[Source records]
______________________________

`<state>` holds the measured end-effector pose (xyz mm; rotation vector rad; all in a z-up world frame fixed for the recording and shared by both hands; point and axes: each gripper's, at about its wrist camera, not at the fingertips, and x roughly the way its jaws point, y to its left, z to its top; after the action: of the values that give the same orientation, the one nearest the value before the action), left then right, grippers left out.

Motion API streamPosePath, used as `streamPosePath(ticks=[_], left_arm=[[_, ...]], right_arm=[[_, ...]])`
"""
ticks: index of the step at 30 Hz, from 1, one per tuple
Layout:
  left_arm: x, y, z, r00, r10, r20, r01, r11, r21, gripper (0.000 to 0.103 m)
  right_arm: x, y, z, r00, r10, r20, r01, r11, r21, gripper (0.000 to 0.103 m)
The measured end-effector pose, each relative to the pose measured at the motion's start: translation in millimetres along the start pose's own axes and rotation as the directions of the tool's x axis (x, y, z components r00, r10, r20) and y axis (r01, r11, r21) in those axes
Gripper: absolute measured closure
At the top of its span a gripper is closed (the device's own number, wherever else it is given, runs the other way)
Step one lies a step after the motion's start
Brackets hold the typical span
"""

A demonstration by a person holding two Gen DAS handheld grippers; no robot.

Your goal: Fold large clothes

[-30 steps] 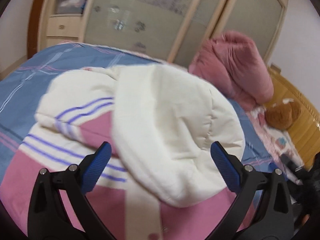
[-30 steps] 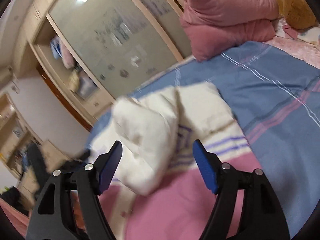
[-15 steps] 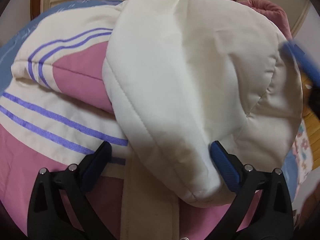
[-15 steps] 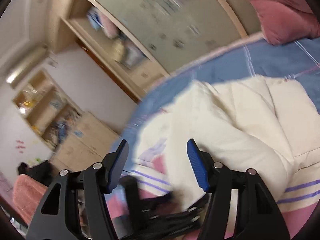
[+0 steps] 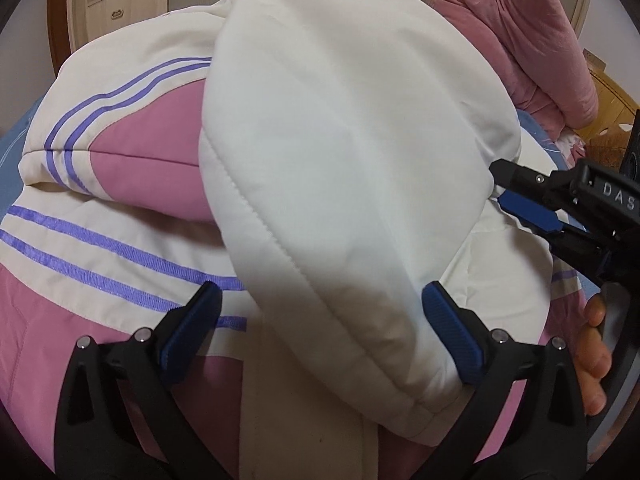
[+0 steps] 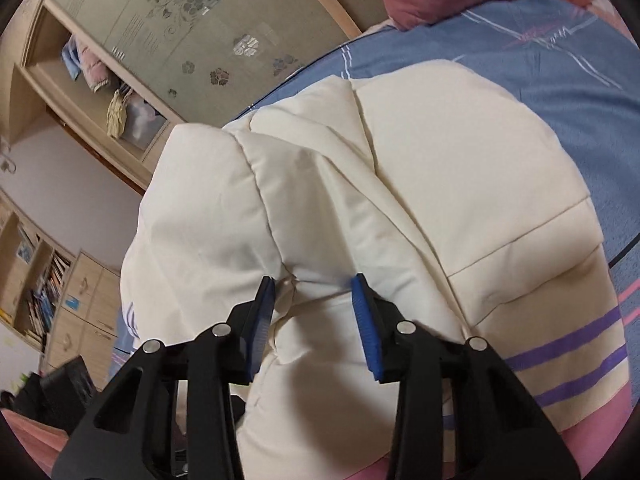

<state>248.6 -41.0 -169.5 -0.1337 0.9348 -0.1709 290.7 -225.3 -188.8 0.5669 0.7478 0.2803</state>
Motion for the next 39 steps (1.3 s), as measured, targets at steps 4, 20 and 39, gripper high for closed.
streamPosePath(ticks=[4, 20, 39], left_arm=[[0, 2, 0, 1.000, -0.006, 0.003, 0.006, 1.000, 0.002, 0.002], [-5, 6, -12, 0.999, -0.022, 0.024, 0.022, 1.000, -0.003, 0.002], [-29, 0, -8, 0.995, -0.036, 0.091, 0.035, 0.999, 0.007, 0.002]], right_arm=[[-2, -11, -11, 0.999, 0.027, -0.020, -0.026, 0.999, 0.021, 0.063], [-11, -24, -33, 0.998, 0.058, -0.011, -0.058, 0.998, 0.021, 0.063], [-27, -23, -35, 0.996, 0.094, -0.002, -0.094, 0.995, 0.023, 0.048]])
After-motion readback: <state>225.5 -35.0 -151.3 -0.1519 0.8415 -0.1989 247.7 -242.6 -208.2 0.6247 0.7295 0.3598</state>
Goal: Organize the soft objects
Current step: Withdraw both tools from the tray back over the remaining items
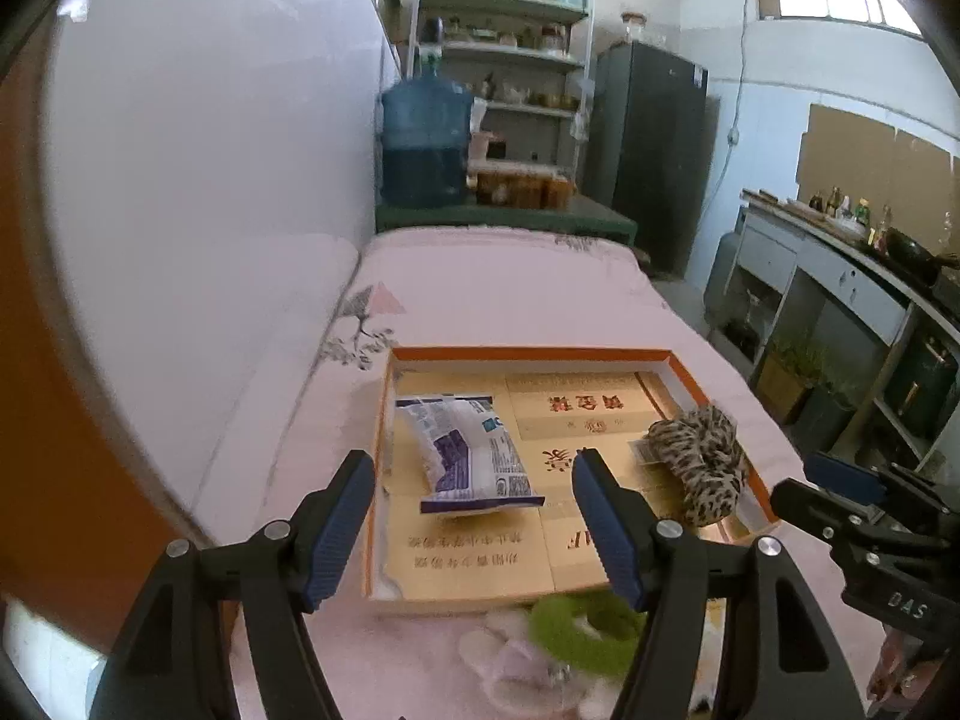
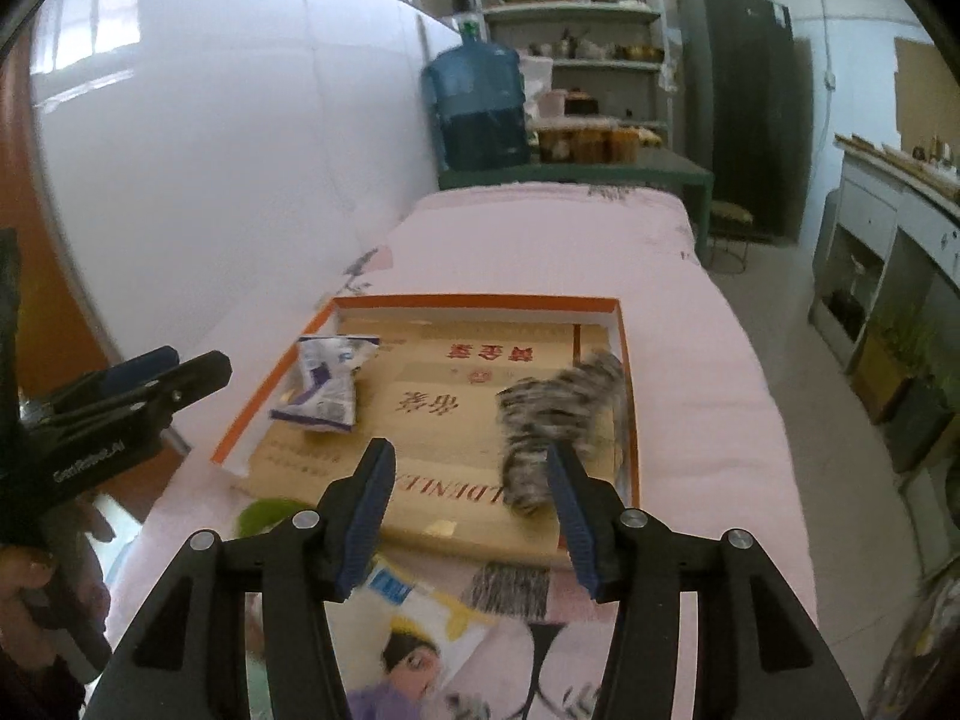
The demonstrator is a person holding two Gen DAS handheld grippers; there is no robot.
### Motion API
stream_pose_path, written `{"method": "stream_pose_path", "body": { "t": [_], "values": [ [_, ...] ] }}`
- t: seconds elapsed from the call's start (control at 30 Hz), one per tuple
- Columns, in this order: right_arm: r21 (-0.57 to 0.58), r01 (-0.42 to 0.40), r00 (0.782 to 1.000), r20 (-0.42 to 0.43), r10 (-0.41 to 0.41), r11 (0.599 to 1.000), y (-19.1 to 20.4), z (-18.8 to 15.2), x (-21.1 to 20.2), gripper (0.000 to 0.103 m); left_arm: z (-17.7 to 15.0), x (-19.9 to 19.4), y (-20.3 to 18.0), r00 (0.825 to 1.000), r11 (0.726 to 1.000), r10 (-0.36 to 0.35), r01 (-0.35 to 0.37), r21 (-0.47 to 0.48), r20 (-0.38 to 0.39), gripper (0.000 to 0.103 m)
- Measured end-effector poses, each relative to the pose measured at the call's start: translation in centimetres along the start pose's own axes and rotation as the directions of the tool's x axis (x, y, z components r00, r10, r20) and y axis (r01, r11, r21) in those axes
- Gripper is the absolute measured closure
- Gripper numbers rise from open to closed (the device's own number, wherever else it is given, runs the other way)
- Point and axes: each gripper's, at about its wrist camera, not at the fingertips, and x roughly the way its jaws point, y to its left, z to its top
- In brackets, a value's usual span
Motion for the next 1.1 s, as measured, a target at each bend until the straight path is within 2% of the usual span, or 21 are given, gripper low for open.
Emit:
{"method": "stream_pose_path", "body": {
  "t": [0.17, 0.43, 0.57, 0.73, 1.1],
  "values": [
    [-0.001, -0.034, 0.999, 0.034, 0.034, 0.999, 1.2, -2.1, -3.7, 0.049, -1.3, -3.6, 0.1, 0.998, 0.999, 0.041, -0.041, 0.005, 0.053, 0.035],
    [-0.015, -0.057, 0.996, 0.063, 0.058, 0.998, 3.3, -5.8, -8.2, 0.048, -4.0, -9.4, -0.2, 0.988, 0.999, 0.034, -0.038, 0.023, 0.151, 0.035],
    [-0.015, -0.050, 0.997, 0.059, 0.050, 0.999, 3.9, -7.9, -9.3, 0.048, -5.4, -10.8, -0.8, 0.990, 0.999, 0.011, -0.017, 0.037, 0.139, 0.035],
    [-0.005, -0.044, 0.998, 0.055, 0.044, 0.999, 4.2, -10.0, -10.3, 0.048, -7.1, -11.8, -1.1, 0.994, 1.000, -0.014, 0.013, 0.008, 0.107, 0.035],
    [0.027, -0.045, 0.997, 0.057, 0.044, 0.999, 3.9, -11.8, -11.7, 0.044, -10.2, -13.0, -1.5, 0.994, 1.000, -0.030, 0.031, -0.004, 0.102, 0.035]
  ]
}}
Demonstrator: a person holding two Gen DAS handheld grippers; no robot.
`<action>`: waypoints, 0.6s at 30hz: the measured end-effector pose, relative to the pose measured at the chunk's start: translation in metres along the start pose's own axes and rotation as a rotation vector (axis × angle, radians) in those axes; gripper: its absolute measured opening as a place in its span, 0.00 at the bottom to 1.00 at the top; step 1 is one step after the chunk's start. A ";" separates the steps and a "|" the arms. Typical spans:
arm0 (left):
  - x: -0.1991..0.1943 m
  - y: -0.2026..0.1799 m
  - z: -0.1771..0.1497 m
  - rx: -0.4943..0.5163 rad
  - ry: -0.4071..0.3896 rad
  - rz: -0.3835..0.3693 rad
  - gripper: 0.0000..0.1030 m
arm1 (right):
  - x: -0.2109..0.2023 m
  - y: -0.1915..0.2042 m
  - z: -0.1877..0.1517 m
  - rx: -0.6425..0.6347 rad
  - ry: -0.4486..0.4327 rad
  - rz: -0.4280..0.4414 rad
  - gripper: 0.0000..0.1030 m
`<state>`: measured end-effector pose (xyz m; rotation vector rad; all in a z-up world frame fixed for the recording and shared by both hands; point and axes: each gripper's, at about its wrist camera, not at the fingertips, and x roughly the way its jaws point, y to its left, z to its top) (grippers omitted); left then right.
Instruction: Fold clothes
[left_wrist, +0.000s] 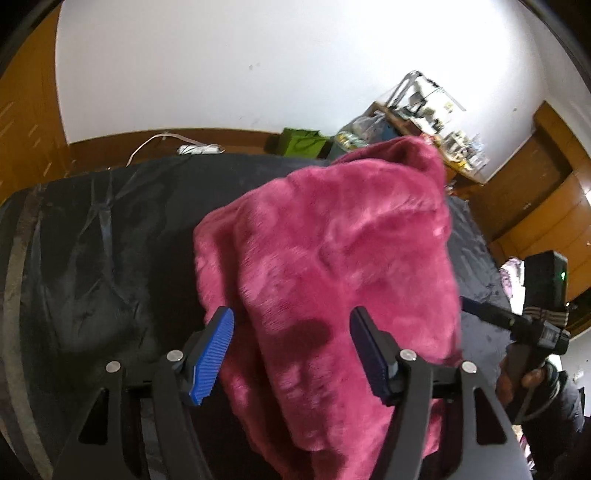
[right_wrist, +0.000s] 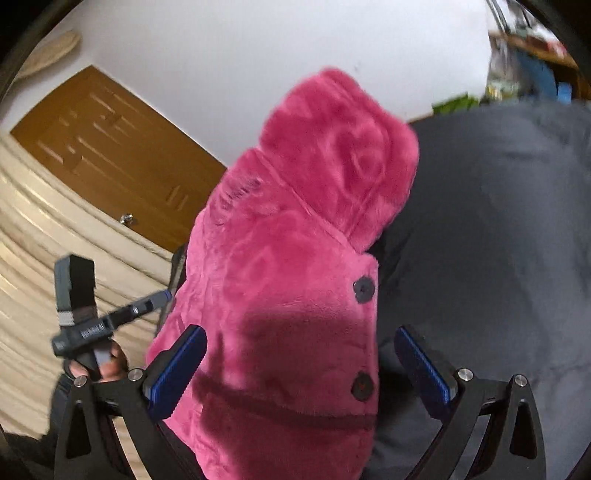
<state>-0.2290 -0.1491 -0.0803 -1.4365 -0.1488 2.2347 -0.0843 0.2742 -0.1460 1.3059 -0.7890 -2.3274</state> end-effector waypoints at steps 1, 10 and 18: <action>0.005 0.007 -0.001 -0.032 0.015 -0.008 0.68 | 0.006 -0.003 0.001 0.011 0.018 0.025 1.00; 0.031 0.037 -0.005 -0.178 0.092 -0.126 0.82 | 0.040 -0.009 0.002 0.021 0.119 0.070 1.00; 0.053 0.055 -0.007 -0.269 0.154 -0.224 0.97 | 0.054 -0.023 0.001 0.085 0.175 0.145 1.00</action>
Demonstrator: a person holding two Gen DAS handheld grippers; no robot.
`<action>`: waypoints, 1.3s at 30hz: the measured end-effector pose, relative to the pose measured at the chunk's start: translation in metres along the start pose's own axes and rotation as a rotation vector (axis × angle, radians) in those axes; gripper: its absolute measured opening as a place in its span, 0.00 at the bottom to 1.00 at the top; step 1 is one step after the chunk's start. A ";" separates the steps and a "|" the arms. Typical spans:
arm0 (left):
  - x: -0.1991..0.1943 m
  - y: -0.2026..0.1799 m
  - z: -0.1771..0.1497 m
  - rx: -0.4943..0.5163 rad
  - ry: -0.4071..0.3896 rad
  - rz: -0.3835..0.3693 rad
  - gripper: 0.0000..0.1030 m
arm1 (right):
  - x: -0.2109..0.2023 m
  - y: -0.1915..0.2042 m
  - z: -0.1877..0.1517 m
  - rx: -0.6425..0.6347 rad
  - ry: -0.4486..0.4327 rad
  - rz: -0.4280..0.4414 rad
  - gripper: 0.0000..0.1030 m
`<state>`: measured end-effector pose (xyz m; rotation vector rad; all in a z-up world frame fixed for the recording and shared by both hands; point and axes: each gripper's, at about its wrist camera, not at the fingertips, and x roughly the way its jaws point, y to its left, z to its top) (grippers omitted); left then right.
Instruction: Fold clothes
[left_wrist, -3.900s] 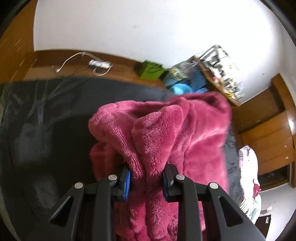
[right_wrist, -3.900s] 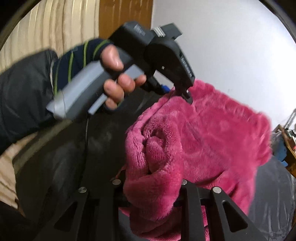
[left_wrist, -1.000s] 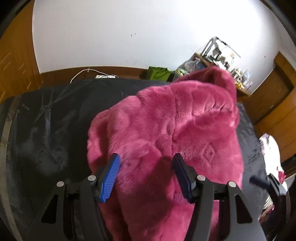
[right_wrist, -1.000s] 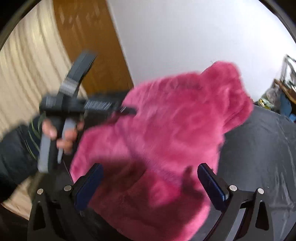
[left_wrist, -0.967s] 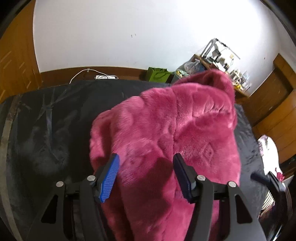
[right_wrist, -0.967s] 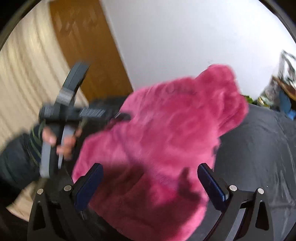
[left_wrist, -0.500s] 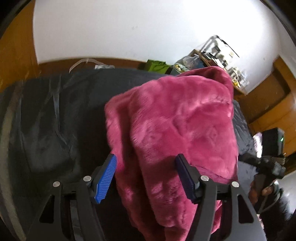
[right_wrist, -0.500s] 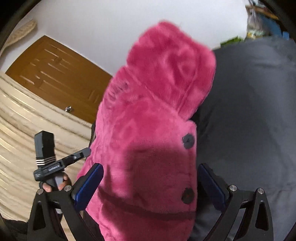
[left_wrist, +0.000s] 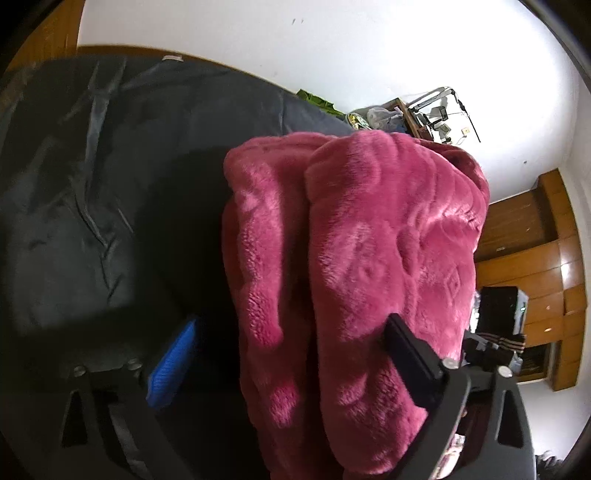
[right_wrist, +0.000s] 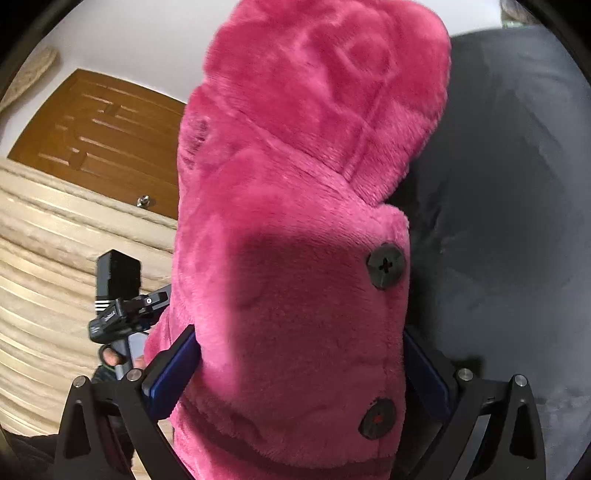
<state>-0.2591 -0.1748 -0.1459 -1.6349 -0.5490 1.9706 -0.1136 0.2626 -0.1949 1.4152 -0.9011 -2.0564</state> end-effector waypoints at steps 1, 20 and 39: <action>0.001 0.002 0.000 -0.007 0.006 -0.010 0.98 | 0.002 -0.002 0.000 0.010 0.006 0.010 1.00; 0.026 0.021 0.000 -0.091 0.049 -0.203 0.99 | 0.032 -0.006 -0.007 0.080 0.071 0.147 1.00; 0.023 -0.073 -0.029 -0.002 -0.010 -0.234 0.64 | -0.037 0.056 -0.045 -0.061 -0.091 0.071 0.71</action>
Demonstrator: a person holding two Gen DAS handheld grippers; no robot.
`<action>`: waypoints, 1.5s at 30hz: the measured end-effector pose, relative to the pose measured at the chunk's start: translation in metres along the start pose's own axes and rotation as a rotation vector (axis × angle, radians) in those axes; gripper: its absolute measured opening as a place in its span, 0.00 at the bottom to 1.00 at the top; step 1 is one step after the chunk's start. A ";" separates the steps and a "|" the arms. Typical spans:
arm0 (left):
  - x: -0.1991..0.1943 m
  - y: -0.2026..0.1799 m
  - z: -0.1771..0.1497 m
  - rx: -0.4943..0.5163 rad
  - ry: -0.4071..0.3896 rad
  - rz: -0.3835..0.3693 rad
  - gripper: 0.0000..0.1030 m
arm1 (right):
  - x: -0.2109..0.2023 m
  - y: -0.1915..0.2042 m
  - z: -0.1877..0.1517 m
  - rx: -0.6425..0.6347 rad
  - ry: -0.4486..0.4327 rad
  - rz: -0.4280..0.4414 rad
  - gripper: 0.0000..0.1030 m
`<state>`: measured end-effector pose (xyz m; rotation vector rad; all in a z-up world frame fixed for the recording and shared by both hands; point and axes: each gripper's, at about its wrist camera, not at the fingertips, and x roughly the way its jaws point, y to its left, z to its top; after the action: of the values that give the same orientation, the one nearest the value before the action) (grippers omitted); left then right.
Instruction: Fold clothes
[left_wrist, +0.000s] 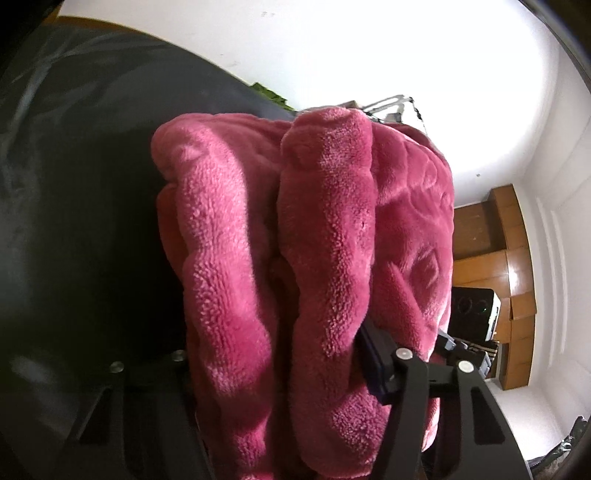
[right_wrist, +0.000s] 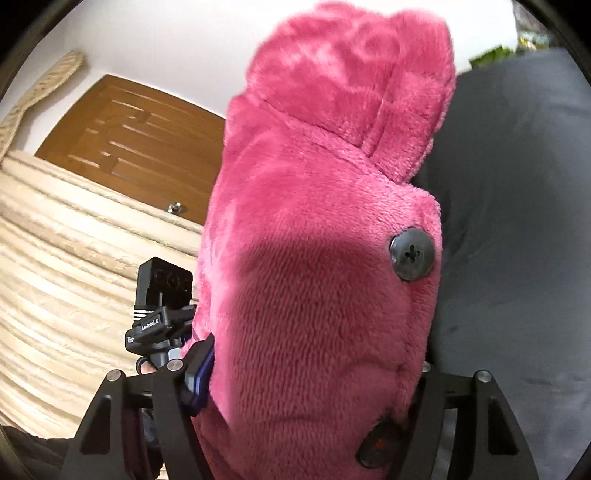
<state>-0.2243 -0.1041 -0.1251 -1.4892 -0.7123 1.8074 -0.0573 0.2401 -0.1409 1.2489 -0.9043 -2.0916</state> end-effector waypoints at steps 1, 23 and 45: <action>0.006 -0.012 -0.003 0.009 -0.003 -0.008 0.64 | -0.009 0.001 -0.005 -0.003 -0.010 0.000 0.71; 0.291 -0.255 -0.073 0.132 0.107 -0.004 0.64 | -0.263 -0.174 -0.015 0.073 -0.147 -0.158 0.71; 0.295 -0.330 -0.091 0.451 -0.088 0.324 0.75 | -0.298 -0.158 -0.049 -0.268 -0.281 -0.770 0.91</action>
<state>-0.1160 0.3311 -0.0691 -1.2745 -0.0824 2.1100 0.0976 0.5429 -0.1190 1.2997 -0.2163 -2.9205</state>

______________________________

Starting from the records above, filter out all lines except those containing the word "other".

Reply to the task:
At the top of its span a gripper is closed (the device's own number, wherever else it is given, runs the other way)
- Gripper numbers rise from open to closed (the device's own number, wherever else it is given, runs the other way)

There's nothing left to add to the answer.